__About this task__. Look below for the line containing "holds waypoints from"; from there, print each line exactly up to and including the line containing "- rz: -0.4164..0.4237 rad", and stop.

__Exercise data__.
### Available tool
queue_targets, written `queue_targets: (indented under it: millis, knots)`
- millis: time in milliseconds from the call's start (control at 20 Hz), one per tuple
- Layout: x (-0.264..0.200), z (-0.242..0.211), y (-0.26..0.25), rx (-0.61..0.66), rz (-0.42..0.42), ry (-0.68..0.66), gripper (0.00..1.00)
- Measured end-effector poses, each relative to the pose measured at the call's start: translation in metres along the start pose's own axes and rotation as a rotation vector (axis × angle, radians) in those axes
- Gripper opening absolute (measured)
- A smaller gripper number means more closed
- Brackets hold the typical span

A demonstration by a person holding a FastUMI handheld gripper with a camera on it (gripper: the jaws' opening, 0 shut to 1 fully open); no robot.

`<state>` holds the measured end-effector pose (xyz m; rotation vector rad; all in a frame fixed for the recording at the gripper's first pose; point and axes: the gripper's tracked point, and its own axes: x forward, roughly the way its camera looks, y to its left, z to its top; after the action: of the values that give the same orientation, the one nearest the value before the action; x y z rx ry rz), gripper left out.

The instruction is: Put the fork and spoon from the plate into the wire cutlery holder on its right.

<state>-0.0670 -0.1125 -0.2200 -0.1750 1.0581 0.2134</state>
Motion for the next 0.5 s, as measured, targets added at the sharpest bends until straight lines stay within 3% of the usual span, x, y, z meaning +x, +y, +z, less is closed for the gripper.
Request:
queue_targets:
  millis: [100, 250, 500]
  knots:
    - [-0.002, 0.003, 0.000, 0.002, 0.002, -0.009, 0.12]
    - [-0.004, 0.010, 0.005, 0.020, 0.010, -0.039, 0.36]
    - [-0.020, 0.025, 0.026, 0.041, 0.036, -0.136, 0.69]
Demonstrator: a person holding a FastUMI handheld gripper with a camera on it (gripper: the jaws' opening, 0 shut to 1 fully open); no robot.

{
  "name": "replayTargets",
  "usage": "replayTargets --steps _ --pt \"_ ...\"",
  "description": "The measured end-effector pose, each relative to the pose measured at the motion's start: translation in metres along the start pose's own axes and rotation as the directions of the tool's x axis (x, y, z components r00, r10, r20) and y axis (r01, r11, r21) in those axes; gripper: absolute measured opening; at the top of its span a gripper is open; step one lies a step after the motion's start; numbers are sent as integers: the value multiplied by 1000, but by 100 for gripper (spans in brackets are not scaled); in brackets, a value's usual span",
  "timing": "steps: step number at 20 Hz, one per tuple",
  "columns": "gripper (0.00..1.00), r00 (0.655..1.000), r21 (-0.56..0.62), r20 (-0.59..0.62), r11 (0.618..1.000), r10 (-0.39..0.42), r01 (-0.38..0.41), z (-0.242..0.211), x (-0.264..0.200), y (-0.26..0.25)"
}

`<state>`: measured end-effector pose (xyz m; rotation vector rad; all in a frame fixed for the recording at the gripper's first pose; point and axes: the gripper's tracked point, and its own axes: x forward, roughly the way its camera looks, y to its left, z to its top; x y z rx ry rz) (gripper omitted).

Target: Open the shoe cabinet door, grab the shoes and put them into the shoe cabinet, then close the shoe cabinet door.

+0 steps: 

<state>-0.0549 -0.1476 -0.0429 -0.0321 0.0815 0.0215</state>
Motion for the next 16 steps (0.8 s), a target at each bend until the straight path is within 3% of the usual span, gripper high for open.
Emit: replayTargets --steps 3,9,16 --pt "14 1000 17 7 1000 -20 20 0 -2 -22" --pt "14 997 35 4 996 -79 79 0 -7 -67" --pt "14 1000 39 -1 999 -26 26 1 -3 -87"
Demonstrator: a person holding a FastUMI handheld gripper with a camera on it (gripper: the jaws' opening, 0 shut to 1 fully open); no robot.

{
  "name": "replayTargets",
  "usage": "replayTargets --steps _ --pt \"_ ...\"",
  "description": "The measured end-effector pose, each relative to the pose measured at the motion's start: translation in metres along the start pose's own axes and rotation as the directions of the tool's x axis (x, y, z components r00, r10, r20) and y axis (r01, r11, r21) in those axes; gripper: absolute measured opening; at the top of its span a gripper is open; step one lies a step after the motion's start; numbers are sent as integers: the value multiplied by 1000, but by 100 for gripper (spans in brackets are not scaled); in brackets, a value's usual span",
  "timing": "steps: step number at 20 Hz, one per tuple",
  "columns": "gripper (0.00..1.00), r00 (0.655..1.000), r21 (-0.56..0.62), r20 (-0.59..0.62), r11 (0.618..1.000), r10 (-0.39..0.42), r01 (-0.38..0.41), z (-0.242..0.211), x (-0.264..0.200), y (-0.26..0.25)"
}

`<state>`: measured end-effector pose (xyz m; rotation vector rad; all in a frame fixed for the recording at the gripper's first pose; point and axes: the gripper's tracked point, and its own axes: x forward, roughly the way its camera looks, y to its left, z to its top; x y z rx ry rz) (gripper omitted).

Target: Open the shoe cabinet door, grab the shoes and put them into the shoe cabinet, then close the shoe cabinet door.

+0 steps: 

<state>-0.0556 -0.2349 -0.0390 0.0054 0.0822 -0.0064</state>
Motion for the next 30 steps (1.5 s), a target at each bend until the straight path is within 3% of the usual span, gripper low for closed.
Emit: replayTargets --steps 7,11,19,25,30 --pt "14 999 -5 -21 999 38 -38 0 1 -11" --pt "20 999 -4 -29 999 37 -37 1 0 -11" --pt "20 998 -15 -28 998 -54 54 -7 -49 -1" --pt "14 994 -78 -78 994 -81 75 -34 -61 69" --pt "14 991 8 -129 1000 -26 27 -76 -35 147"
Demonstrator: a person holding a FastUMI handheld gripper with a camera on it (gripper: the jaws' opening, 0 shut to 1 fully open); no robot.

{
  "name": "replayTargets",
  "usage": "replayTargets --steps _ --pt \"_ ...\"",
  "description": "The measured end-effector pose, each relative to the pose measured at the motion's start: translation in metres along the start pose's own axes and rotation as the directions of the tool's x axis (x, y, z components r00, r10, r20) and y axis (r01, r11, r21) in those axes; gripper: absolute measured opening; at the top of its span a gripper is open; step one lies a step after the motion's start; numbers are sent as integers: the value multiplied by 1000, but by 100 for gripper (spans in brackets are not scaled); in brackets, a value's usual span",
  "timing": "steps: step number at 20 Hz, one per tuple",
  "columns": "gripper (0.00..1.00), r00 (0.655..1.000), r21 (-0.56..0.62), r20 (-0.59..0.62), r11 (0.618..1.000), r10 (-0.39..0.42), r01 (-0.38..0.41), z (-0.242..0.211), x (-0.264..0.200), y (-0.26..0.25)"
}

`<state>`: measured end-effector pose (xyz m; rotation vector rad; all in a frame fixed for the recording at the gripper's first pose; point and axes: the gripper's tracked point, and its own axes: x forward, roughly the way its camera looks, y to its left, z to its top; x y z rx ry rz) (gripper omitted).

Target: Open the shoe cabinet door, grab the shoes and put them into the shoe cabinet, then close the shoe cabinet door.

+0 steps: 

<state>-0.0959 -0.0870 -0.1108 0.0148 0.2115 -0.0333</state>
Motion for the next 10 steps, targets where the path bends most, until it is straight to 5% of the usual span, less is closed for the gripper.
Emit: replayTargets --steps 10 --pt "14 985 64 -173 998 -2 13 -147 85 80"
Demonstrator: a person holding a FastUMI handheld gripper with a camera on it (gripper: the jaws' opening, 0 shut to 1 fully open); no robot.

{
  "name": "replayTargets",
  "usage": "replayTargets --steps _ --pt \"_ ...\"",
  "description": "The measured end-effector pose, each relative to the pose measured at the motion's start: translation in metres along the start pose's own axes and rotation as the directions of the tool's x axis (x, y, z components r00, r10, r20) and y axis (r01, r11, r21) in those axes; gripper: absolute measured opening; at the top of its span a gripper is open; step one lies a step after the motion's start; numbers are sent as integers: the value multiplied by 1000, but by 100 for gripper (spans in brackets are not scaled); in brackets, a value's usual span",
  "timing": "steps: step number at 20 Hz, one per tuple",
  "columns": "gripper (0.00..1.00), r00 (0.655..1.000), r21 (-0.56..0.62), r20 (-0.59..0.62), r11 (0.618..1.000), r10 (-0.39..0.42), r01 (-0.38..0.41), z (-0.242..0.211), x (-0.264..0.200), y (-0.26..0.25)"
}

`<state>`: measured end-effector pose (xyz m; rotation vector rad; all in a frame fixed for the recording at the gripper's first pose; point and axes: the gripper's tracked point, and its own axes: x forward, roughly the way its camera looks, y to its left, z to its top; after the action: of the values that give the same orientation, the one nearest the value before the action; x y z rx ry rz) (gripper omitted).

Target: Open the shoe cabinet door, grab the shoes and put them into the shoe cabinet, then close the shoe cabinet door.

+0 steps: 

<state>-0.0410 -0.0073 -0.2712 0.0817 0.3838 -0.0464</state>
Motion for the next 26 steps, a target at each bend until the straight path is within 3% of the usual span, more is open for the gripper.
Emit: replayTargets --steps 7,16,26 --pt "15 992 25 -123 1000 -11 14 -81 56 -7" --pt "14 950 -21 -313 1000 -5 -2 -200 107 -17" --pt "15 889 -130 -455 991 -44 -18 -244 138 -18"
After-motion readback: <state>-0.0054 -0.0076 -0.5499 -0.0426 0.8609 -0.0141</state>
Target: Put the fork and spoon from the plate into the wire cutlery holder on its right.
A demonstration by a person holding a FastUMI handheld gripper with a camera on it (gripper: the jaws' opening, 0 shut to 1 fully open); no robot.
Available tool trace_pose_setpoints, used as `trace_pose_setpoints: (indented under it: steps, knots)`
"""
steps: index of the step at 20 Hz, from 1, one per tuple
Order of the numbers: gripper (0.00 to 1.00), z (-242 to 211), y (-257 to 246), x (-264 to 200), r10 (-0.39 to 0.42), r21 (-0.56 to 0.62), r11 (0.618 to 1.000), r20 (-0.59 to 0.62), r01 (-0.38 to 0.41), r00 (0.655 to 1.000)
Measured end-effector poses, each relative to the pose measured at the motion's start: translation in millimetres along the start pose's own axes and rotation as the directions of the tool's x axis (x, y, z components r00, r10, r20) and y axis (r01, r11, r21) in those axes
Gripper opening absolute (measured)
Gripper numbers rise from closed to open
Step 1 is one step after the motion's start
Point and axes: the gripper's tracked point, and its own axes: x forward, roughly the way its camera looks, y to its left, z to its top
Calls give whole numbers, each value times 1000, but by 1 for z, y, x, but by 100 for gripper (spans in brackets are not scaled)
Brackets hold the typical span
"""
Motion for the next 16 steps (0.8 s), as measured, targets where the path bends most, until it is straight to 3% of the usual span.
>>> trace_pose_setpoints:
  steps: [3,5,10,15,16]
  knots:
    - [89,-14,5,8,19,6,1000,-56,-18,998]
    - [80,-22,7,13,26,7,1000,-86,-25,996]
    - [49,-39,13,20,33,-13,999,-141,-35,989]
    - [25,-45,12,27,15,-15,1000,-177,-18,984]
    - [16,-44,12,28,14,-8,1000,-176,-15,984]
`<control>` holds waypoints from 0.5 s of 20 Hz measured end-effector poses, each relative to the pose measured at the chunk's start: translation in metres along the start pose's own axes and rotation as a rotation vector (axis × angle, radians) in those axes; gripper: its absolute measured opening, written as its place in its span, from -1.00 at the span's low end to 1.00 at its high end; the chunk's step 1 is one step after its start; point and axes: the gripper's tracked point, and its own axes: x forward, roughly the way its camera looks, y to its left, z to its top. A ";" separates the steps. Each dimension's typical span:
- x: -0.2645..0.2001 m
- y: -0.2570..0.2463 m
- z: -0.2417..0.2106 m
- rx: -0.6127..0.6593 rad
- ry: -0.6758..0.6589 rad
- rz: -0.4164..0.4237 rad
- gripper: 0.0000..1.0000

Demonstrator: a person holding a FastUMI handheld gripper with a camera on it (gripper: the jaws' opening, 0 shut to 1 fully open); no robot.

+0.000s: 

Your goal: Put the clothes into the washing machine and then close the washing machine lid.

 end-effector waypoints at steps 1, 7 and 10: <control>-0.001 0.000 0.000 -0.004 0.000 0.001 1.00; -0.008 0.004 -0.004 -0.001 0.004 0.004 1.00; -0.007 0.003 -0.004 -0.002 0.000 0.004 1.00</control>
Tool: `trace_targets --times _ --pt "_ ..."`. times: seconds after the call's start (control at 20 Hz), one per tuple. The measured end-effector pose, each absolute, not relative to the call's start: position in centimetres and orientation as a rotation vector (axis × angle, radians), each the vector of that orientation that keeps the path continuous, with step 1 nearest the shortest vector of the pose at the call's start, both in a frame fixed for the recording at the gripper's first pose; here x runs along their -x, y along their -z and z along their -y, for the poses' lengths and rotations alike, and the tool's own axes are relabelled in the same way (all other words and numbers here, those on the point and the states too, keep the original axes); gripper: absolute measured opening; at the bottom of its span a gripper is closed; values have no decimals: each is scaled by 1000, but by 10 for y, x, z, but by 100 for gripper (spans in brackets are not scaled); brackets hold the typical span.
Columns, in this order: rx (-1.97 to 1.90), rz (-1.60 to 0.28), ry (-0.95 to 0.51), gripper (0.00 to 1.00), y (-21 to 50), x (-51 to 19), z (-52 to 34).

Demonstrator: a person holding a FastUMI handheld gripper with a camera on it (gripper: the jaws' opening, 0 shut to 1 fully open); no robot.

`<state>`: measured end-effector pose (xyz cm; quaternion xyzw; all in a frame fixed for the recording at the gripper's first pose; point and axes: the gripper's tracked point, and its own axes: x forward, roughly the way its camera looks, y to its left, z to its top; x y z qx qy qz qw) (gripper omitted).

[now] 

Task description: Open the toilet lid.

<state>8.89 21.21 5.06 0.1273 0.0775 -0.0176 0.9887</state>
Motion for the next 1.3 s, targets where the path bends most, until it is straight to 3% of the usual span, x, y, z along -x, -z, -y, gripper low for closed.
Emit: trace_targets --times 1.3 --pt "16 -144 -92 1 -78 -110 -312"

__Exercise solution__.
`<control>` holds waypoints from 0.5 s of 20 Hz measured end-effector poses, each relative to the pose measured at the chunk's start: translation in metres along the start pose's own axes and rotation as a rotation vector (axis × angle, radians) in those axes; gripper: its absolute measured opening, written as its place in its span, from -1.00 at the span's low end to 1.00 at its high end; the chunk's step 1 is one step after its start; point and axes: the gripper's tracked point, and its own axes: x forward, roughly the way its camera looks, y to its left, z to its top. A ";" separates the steps. Each dimension's typical span:
- x: -0.2645..0.2001 m
- y: -0.2570..0.2463 m
- z: -0.2417..0.2106 m
- rx: -0.6127..0.6593 rad
- ry: -0.6758..0.6589 rad
- rz: -0.4164..0.4237 rad

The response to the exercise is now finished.